Una vita triste e malinconica quella del sultano Gem, nonostante fosse acclamato dovunque andasse, forse perché incarnava la speranza per la riconquista di Costantinopoli - che oramai aveva un valore più morale e spirituale che politico-militare: un fatto inusuale per un uomo che all’epoca era considerato un infedele. Lo avevamo lasciato a Cuneo in procinto di recarsi a Savigliano.
 
A raccontare le vicende di Gem nella città di pianura nell’ultima giornata di carnevale è Filippo Re, collega del quotidiano online ‘Il Torinese’, che in un articolo del 2018 cita gli storici ottocenteschi Carlo Novellis e Casimiro Turletti nelle loro poderose Storie di Savigliano: “L’ingresso in città fu trionfale. Scortato da un centinaio di uomini a cavallo tra cui quaranta devoti cavalieri turchi fu accolto dalle autorità comunali come un vero principe e, in suo onore, fu organizzata una magnifica festa da ballo in maschera e un concerto musicale sotto l’ampio portico di Emanuele Tapparelli illuminato sontuosamente per una splendida e capricciosa serata”. E le danze cominciarono. “Strano ricevimento per un Turco. Fu egli posto a sedere, con un vestito ricco e abbagliante, sopra una specie di trono frammezzo alle sue due donne, delle quali la favorita vestiva un abito di color cremesi e l’altra era in vestito ricamato d’argento”.
 
Ignoriamo i particolari di questa festa, racconta Novellis, “ma sappiamo però che le dame saviglianesi concorsero a rendergli omaggio e, nello accomiatarsi, non disdegnarono di fargli riverenza e di baciargli la mano.

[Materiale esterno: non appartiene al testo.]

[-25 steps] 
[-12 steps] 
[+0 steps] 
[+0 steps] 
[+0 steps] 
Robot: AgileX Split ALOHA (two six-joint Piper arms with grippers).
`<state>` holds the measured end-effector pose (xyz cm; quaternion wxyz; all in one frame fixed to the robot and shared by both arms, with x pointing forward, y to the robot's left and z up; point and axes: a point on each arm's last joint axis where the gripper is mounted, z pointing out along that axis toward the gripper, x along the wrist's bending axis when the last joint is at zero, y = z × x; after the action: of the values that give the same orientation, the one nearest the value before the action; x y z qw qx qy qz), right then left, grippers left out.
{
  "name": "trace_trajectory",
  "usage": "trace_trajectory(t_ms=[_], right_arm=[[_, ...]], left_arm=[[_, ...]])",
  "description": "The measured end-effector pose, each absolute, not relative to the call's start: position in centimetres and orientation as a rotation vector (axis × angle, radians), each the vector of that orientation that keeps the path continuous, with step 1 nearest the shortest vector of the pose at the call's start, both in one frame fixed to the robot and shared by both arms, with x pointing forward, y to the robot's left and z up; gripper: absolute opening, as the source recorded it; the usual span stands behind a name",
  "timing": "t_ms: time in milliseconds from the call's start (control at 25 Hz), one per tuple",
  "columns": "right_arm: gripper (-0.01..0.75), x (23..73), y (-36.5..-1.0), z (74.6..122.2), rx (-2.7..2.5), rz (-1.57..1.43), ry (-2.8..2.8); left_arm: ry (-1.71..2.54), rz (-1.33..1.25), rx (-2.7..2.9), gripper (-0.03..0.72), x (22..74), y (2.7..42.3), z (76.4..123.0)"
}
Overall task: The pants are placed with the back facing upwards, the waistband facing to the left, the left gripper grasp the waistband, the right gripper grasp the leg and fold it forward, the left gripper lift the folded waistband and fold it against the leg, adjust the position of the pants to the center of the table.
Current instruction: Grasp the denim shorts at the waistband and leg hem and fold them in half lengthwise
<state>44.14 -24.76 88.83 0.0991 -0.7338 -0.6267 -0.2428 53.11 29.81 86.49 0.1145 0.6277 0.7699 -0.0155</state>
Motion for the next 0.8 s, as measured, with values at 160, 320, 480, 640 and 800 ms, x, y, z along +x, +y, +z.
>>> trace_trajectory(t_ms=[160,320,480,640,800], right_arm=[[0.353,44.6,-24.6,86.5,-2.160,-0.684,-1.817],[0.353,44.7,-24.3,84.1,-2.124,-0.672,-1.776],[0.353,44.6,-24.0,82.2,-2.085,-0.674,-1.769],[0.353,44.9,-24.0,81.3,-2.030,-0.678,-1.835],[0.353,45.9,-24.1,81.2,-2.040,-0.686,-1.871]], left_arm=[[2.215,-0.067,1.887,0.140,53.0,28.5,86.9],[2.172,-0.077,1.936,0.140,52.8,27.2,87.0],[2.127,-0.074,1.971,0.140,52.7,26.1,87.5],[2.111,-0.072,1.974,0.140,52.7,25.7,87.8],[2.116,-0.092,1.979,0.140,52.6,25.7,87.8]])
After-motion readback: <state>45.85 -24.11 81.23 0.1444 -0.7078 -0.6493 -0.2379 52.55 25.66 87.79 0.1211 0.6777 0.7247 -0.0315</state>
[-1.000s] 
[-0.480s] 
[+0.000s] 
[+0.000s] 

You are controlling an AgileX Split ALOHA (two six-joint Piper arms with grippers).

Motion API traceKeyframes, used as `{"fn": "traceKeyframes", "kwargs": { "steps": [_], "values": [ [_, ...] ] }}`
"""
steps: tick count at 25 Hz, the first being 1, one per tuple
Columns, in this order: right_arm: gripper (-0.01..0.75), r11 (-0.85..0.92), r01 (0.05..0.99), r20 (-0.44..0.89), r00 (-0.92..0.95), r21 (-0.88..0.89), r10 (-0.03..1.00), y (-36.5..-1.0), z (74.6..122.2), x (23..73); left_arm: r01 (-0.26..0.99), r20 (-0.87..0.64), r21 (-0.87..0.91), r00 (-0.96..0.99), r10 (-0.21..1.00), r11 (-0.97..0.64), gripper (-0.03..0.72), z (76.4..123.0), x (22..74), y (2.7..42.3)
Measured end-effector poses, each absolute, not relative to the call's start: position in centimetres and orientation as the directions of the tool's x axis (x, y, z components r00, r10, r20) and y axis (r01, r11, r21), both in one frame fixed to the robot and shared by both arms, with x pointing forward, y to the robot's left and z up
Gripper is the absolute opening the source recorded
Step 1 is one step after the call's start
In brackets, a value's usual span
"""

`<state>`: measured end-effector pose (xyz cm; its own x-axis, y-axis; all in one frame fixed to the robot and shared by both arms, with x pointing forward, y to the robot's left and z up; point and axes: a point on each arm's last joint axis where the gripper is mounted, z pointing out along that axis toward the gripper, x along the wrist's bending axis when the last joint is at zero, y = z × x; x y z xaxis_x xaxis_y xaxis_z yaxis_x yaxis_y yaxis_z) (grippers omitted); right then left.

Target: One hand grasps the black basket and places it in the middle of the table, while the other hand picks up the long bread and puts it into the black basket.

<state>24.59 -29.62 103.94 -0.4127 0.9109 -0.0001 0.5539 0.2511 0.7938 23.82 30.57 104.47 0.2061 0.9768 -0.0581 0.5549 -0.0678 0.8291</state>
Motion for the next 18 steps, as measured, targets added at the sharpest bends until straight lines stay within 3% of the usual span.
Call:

Ritirossi egli nel suo alloggio co’ suoi e dovendo poi proseguire la sua strada per la Francia, partì il dì seguente per Exilles”. Dopo i festeggiamenti sorsero gli scrupoli. “Fu dato carico a quelle donne, ricorda il Novellis, di aver baciato la mano a un infedele maomettano, quasi fosse un santo o un venerabile, e a gran fatica poterono ottenere di essere assolte dai confessori”.